And what about being aware or unaware - doesn't that simply mean "I know what I'm thinking"? There's a little bit more to that. How about this: being aware means to have a path yet to remain aimlessly orientated, to have an imagination of tomorrow without clinging to one's expectations. Otherwise it happens what buddhist teachers call the "common misery": One is unaware and all the unfulfilled expectations one is bound to encounter, become unavoidably frustrating.
Some of you may grumpily utter: "Why the hell do you guys always have to preach that awareness-thing? As far as I'm concerned, I was never as sorrowfree and blissful as I've been in my childhood years." - You're right of course. To be peaceful is only possible if you know how to be carefree. So, bless you and be carefree, and, simultaneously, perceive that you did ran around that bend and flipped over that hole. If you do not, I may scold you as an ignorant consumer.

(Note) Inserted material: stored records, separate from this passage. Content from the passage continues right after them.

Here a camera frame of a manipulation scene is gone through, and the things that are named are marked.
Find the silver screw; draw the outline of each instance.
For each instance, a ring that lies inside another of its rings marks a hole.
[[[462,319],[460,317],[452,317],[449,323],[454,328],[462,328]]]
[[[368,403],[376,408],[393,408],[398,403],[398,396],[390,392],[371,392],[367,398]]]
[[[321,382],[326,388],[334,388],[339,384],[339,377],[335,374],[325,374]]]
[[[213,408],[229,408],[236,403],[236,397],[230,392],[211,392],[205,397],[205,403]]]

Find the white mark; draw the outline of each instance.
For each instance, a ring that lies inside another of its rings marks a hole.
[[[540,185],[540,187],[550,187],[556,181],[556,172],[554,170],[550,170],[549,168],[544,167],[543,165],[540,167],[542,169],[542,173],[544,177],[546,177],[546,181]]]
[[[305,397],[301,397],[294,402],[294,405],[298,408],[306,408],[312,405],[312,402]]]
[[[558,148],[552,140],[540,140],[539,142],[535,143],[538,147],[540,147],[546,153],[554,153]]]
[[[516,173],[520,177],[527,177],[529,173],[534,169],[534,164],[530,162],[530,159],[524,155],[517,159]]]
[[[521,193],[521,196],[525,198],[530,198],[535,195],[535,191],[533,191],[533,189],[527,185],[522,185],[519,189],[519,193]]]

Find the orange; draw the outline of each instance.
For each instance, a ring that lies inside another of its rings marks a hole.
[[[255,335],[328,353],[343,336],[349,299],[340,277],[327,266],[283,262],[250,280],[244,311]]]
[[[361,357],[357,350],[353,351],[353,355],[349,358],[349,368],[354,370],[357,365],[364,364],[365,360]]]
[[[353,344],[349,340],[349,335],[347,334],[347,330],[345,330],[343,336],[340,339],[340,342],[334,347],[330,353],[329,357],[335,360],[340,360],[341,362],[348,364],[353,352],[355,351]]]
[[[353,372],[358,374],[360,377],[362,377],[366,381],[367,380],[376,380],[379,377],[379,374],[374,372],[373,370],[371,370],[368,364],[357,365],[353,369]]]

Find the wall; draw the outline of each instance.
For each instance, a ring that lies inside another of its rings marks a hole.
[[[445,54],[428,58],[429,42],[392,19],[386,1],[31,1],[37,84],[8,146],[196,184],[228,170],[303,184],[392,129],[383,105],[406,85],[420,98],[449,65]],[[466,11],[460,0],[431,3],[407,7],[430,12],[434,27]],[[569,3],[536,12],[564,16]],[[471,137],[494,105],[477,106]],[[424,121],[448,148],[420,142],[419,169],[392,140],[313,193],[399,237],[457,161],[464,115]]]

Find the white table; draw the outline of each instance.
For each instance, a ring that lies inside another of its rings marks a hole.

As I often realize, from one moment to the other my habit of identifying myself with something can have totally different results. The twists can be really funny. As orthodox buddhists like to put it: Any feeling of identity is a fine piece of illusion. You are not a continuum.
A valued friend of mine, Klaus, had a surprising reaction when I once quoted that buddhist principle for him. Delighted he evoked: "That's it! I'm a CONTINUUM!" Somehow speechless I accepted that he did - in perfect awareness of it - ignore the little word "no" between "you are" and "continuum". Obviously, the word "continuum" carried the meaning he was looking for as a means of expressing identity - and he didn't care a bit about what buddhists say about illusion.
In the meantime I became convinced that we can be an aware non-continuum and an erratic, drifting soul at the same time, walking a path without knowing it. Just as we are and are not at the same time. And just the same with everything is real yet merely an ingenious illusion - you know what I mean, don't you?